They didn’t have to wait long. Karsgaard Neuvil preceded Gosling, clearly needing no one to guide him. She rose from the bench and looked him over. Neuvil was big, perhaps two full paces tall and nearly as wide. He had a shock of red hair that hung down to his shoulders and bushy eyebrows of ochre. Someone had affectionately broken his nose at some point, re-setting it askew on his rough-hewn face. His eyes, though, burned, which Cassandra thought was a good sign. He walked with a limp, but it clearly didn’t slow him down, for he was on her as quick as a mongoose on a cobra, scooping up her hand before she could react. He lifted it to his lips, though she didn’t actually feel the kiss he planted there.
“Master Neuvil,” she said, calling on every ounce of brassy confidence she’d ever mustered in her career in piracy. “Good of you to come.”
He smiled a gap-tooth smile and replied, “I am honoured to make your acquaintance.”
“I didn’t know you were so well-spoken,” she said.
“I’m sure there are many things about me you do not know, just as there are many things about you that I do not know.” He acceded to her gesture and sat on the chair across the table from her.
“A goblet of Pintó Macía?”
He nodded. “Is that how you pronounce it?”
She graced him with a sweetly smile. “So I’m told.” Gosling poured them goblets and left them a bowl of coconut shavings.
“Your man?” Neuvil asked, glancing at Umberto.
She shook her head. “That’s Umberto de la Calle and he’s your Thane of Player Personnel … if this chat goes well.”
“Is he now? And the chat’s to be about footy, I take it.”
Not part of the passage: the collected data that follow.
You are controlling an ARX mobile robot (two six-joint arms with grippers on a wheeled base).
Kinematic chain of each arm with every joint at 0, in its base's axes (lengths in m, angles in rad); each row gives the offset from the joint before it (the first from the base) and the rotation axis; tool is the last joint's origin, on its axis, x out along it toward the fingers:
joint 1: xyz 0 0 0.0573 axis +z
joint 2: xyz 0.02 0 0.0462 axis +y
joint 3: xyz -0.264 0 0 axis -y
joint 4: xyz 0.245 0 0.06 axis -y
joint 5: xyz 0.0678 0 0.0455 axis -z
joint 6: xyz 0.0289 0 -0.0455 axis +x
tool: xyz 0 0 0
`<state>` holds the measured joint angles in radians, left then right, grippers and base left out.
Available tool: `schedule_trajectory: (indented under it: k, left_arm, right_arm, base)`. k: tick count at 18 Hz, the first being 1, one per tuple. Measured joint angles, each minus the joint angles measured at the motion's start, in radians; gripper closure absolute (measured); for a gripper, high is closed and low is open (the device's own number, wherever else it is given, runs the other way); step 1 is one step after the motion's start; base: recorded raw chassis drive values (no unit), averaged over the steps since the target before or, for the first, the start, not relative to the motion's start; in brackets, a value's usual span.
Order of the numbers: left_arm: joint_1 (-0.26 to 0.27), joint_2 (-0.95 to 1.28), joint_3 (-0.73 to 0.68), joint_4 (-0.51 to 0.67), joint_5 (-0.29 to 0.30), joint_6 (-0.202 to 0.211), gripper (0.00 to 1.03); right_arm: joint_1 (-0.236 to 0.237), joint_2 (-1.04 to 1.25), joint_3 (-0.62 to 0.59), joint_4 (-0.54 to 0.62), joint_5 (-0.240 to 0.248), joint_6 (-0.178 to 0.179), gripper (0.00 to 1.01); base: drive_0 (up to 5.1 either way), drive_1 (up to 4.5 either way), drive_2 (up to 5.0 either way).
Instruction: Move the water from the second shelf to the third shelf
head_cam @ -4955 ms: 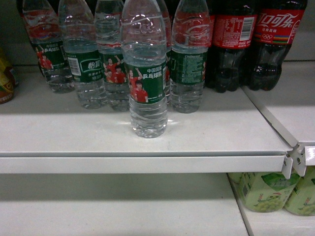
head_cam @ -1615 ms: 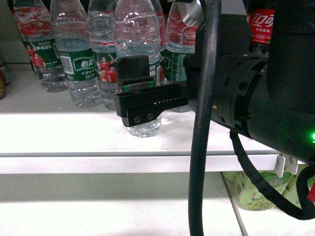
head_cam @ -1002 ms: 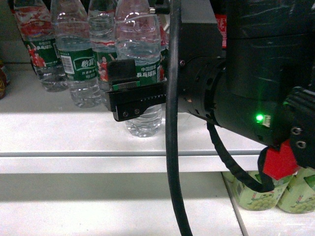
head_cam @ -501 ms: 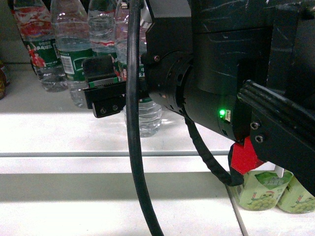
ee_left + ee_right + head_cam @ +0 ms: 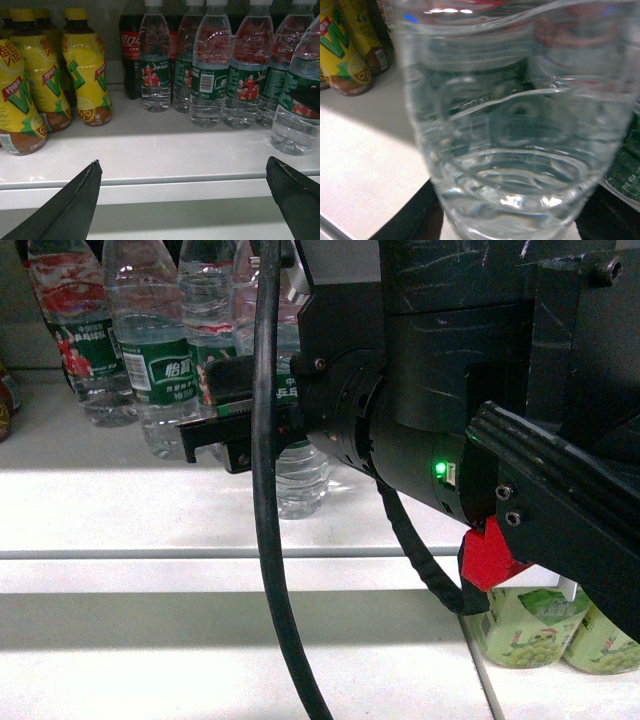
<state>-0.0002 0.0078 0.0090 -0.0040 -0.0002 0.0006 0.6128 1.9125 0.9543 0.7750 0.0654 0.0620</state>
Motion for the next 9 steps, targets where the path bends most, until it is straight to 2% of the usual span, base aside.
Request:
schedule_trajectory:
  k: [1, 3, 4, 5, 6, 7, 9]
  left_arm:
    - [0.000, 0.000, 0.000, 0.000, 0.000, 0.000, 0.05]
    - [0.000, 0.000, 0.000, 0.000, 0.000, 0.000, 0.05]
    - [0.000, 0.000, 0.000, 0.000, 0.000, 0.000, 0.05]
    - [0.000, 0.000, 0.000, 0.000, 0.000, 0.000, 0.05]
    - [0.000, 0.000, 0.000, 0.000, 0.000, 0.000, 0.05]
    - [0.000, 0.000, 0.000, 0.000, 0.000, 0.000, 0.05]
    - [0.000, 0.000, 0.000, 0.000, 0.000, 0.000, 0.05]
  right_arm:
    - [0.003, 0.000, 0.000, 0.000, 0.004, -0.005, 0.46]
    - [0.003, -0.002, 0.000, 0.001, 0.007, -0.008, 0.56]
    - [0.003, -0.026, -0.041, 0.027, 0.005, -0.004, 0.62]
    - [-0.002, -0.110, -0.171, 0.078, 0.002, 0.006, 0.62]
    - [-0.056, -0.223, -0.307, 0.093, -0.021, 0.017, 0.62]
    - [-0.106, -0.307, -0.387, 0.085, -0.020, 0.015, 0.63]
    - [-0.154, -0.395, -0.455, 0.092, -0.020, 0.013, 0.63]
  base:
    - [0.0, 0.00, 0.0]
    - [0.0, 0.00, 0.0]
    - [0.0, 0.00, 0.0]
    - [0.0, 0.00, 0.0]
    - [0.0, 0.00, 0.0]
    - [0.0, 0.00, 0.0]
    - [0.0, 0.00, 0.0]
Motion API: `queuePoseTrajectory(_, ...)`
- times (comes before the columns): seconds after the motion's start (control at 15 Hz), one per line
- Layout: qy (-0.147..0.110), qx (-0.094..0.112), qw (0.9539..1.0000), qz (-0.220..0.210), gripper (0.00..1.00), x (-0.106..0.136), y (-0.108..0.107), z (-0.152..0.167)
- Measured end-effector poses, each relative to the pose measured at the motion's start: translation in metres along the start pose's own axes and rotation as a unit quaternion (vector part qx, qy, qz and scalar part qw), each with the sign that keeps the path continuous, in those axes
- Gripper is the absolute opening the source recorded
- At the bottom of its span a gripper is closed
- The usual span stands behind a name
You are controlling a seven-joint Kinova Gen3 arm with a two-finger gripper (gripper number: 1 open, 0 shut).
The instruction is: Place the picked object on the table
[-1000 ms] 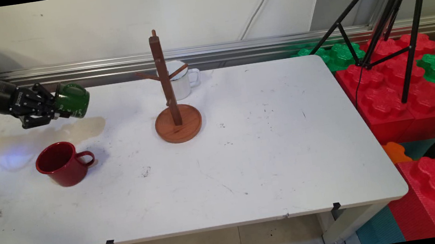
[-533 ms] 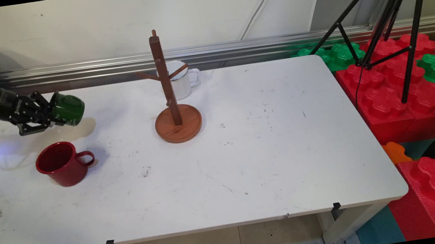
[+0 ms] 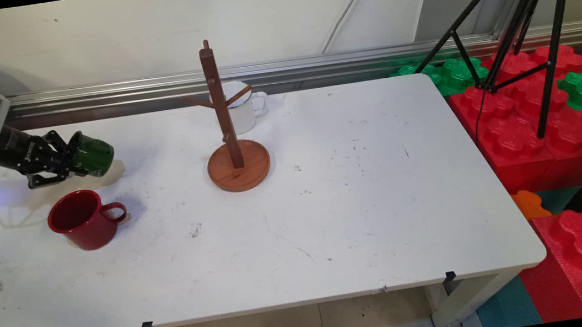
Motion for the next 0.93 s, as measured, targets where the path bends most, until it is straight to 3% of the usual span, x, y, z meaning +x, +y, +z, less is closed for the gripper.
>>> queuePoseTrajectory(0.93, -0.040, -0.022, 0.9986, 0.026, 0.00, -0.003, 0.002, 0.019)
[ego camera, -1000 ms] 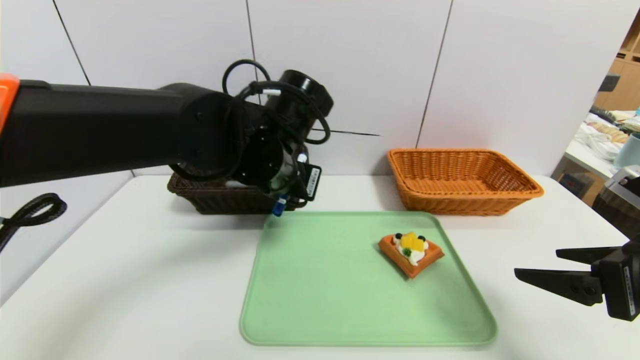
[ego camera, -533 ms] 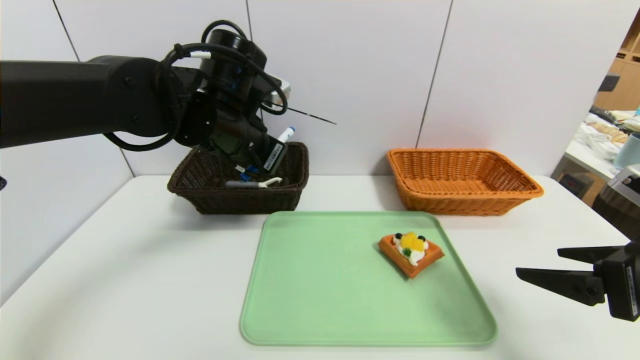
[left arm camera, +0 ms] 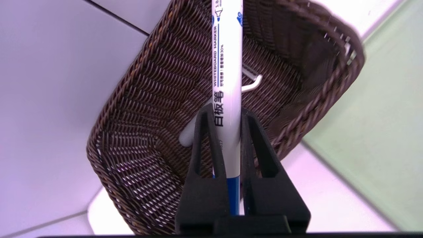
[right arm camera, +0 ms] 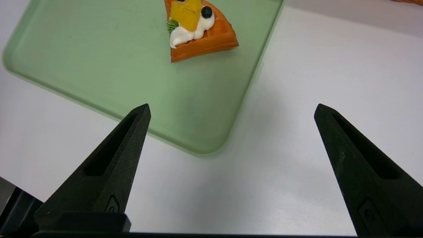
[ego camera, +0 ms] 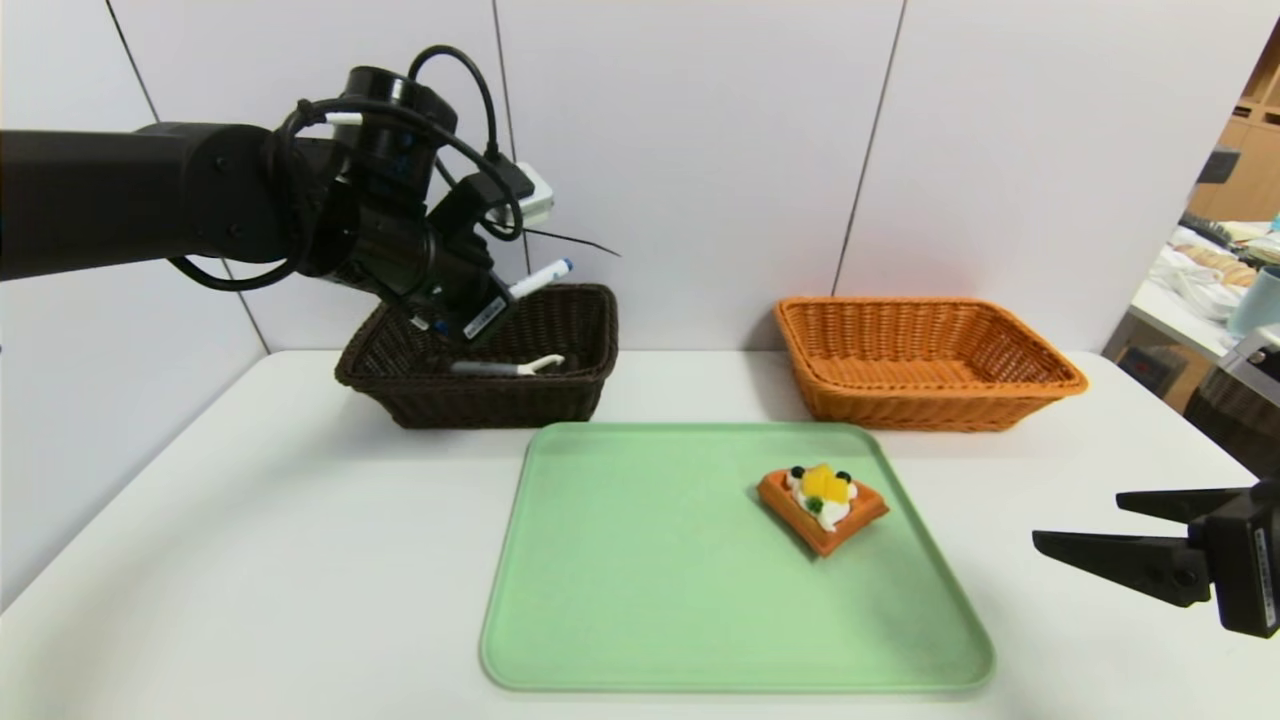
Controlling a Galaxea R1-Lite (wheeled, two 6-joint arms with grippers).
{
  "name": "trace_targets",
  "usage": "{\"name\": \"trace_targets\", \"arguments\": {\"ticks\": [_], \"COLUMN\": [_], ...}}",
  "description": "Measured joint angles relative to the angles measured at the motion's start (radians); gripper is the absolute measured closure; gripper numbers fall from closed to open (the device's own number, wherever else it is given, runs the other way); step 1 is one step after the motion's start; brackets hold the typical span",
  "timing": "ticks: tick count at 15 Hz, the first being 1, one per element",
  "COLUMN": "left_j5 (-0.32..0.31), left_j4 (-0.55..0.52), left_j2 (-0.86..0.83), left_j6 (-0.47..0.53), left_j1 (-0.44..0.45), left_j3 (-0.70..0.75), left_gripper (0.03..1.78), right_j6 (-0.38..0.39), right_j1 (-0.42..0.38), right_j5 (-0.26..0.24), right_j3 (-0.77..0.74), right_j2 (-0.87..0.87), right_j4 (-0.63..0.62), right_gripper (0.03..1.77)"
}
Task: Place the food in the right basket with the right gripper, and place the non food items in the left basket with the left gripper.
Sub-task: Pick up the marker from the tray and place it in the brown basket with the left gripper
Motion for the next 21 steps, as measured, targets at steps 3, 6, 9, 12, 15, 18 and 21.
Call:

“What else is there? And why else would anyone want to share a flagon of Pintó Macía with Karsgaard Neuvil?”
“There’s a few people who’d pay greatly for my company these days.” It was a wry statement, devoid of humour and bluster.
“I thought you’d been cleared of the match-fixing.”
“By the Hierarchs, yes, but not by some others. So, what do you want?”
“Two things. I want a team and I want a truthful answer from my new head coach.”
His bushy red eyebrows shot upwards and he frowned. “Teams are costly. We’re not talking silver, either. We’re talking gold.”
Umberto tossed her the pouch she had prepared back on the caravel. She snatched it out of the air. Weighed it in her hand and let it drop to the table with a thump.
Neuvil’s eyes followed it.
“What’s the question?”
She leaned forward. “Are you clean?”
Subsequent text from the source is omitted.